The Roman emperor Augustus claimed to have found Rome a city of brick and left it a city of marble. Indeed, the remains of more than a dozen stone cargoes in the shallow waters off Italy, France, and Spain attest to the Roman appetite for specialty stones – white marble from Greece and Asia Minor; yellow marble from Numidia; red and gray granite from Egypt.

The vast majority of these cargoes, however, have not been treated as coherent archaeological sites; instead they are only superficially explored, their stones partly or wholly salvaged. As a result, archaeologists know regrettably little about the construction and lading of ancient stone carriers, which must represent some of the most sophisticated technological achievements of the ancient world.

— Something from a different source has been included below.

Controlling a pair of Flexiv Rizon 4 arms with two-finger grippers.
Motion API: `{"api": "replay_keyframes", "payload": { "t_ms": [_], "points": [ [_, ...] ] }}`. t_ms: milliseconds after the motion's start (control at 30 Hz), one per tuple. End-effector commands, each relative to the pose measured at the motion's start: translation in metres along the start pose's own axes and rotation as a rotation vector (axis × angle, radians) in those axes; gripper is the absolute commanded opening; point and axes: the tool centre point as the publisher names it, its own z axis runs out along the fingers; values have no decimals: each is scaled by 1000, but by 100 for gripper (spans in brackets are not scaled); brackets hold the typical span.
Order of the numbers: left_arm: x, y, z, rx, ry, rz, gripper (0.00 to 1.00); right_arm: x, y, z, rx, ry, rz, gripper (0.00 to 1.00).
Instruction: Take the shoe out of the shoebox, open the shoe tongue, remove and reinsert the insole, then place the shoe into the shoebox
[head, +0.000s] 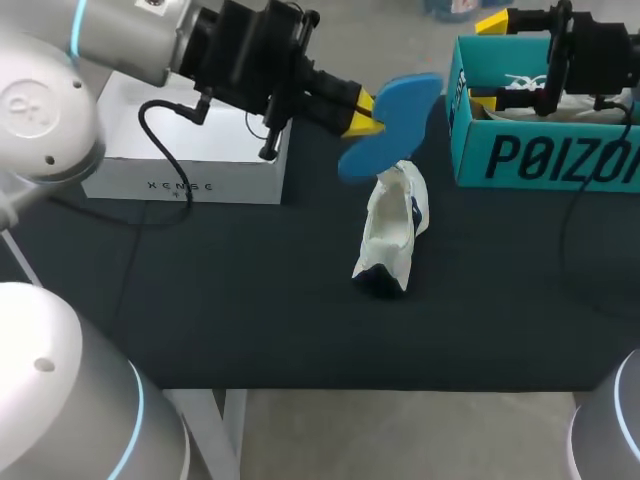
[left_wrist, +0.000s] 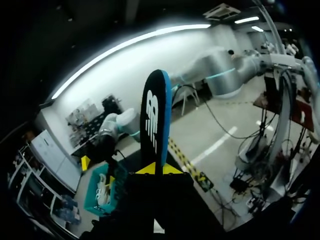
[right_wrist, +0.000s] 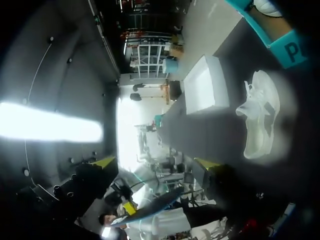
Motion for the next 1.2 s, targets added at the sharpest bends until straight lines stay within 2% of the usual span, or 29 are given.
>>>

Since 2005, an international team of archaeologists, staff members of the Institute of Nautical Archaeology, and graduate students from the Nautical Archaeology Program at Texas A&M University have been pursuing the excavation of a Roman stone carrier wrecked off the Aegean coast of Turkey southwest of Izmir at Kızılburun ("Crimson Cape"). This ship was transporting all the elements of a monumental marble column, in the form of eight individual drums and a single Doric capital. INA president Donny Hamilton serves as the project director, and assistant professor at Texas A&M University Deborah Carlson as the team’s archaeological director. The Turkish Ministry of Culture and Tourism was represented at Kızılburun by Ilker Tepeköy in 2005, Sinem Özongan in 2006, and Gülnaz Savran in 2007.